**What to do:** This exercise calls for the whole listing to be given again exactly, without images.

+++ Dataset extract

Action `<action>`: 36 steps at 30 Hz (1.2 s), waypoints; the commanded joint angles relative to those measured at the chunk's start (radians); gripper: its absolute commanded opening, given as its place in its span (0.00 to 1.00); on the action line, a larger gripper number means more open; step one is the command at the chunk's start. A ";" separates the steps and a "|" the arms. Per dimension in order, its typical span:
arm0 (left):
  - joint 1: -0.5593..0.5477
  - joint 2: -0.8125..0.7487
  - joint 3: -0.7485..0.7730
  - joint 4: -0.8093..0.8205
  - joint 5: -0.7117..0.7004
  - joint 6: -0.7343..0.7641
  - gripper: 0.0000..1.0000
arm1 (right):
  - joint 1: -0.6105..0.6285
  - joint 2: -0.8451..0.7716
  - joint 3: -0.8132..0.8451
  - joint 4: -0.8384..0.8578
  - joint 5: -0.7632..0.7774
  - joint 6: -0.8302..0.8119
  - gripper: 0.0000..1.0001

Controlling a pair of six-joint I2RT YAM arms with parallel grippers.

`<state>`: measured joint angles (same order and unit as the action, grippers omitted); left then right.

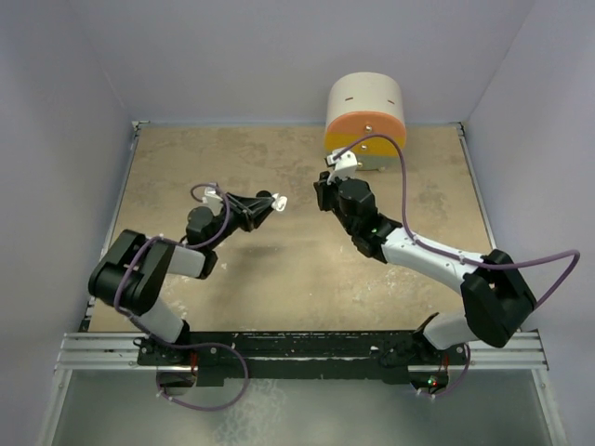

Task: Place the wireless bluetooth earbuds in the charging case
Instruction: Pick up the earbud from the center of the board, then place the earbud in the charging case.

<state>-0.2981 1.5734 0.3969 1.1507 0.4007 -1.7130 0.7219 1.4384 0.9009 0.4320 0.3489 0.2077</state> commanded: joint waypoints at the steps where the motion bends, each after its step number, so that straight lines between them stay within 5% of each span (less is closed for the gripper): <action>1: -0.049 0.138 0.082 0.260 0.029 -0.130 0.00 | 0.006 -0.041 -0.057 0.242 -0.015 -0.093 0.00; 6: -0.077 0.241 0.126 0.318 0.032 -0.195 0.00 | 0.006 -0.050 -0.084 0.315 -0.050 -0.130 0.00; 25: -0.115 0.111 0.235 -0.165 0.042 -0.022 0.00 | 0.025 -0.042 -0.124 0.418 -0.176 -0.247 0.00; 36: -0.115 0.098 0.272 -0.193 0.054 -0.037 0.00 | 0.051 -0.012 -0.151 0.444 -0.135 -0.279 0.00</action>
<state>-0.4110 1.7069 0.6266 0.9367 0.4381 -1.7603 0.7639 1.4258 0.7685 0.8055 0.1913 -0.0395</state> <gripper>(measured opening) 0.198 0.200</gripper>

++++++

**Your response:**
Action `<action>`: 36 steps at 30 Hz (1.2 s), waypoints; the commanded joint angles relative to those measured at the chunk's start (radians); gripper: its absolute commanded opening, given as its place in its span (0.00 to 1.00); on the action line, a larger gripper number means more open; step one is the command at the chunk's start. A ";" separates the steps and a "|" the arms. Per dimension in order, its typical span:
arm0 (left):
  - joint 1: -0.5593..0.5477
  - joint 2: -0.8125..0.7487
  - joint 3: -0.7485..0.7730
  - joint 4: -0.8093..0.8205
  - joint 5: -0.7117..0.7004
  - joint 6: -0.7343..0.7641
  - gripper: 0.0000..1.0000
arm1 (right):
  - joint 1: -0.6105..0.6285
  - joint 2: -0.8451..0.7716
  - joint 3: -0.8132..0.8451
  - joint 4: -0.8384..0.8578
  - joint 5: -0.7632..0.7774
  - joint 6: -0.8302..0.8119
  - gripper: 0.0000..1.0001

Controlling a pair of six-joint I2RT YAM arms with parallel grippers.

`<state>`: measured joint angles (same order and unit as the action, grippers omitted); left then right.


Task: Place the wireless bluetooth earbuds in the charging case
Instruction: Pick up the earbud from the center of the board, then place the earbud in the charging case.

<state>-0.2981 1.5734 0.3969 1.1507 0.4007 -1.7130 0.7219 1.4384 0.9009 0.4320 0.3489 0.2077</state> commanded: joint waypoints at the steps where the motion bends, each after its step number, so that straight lines between them stay within 5% of each span (less is closed for the gripper): <action>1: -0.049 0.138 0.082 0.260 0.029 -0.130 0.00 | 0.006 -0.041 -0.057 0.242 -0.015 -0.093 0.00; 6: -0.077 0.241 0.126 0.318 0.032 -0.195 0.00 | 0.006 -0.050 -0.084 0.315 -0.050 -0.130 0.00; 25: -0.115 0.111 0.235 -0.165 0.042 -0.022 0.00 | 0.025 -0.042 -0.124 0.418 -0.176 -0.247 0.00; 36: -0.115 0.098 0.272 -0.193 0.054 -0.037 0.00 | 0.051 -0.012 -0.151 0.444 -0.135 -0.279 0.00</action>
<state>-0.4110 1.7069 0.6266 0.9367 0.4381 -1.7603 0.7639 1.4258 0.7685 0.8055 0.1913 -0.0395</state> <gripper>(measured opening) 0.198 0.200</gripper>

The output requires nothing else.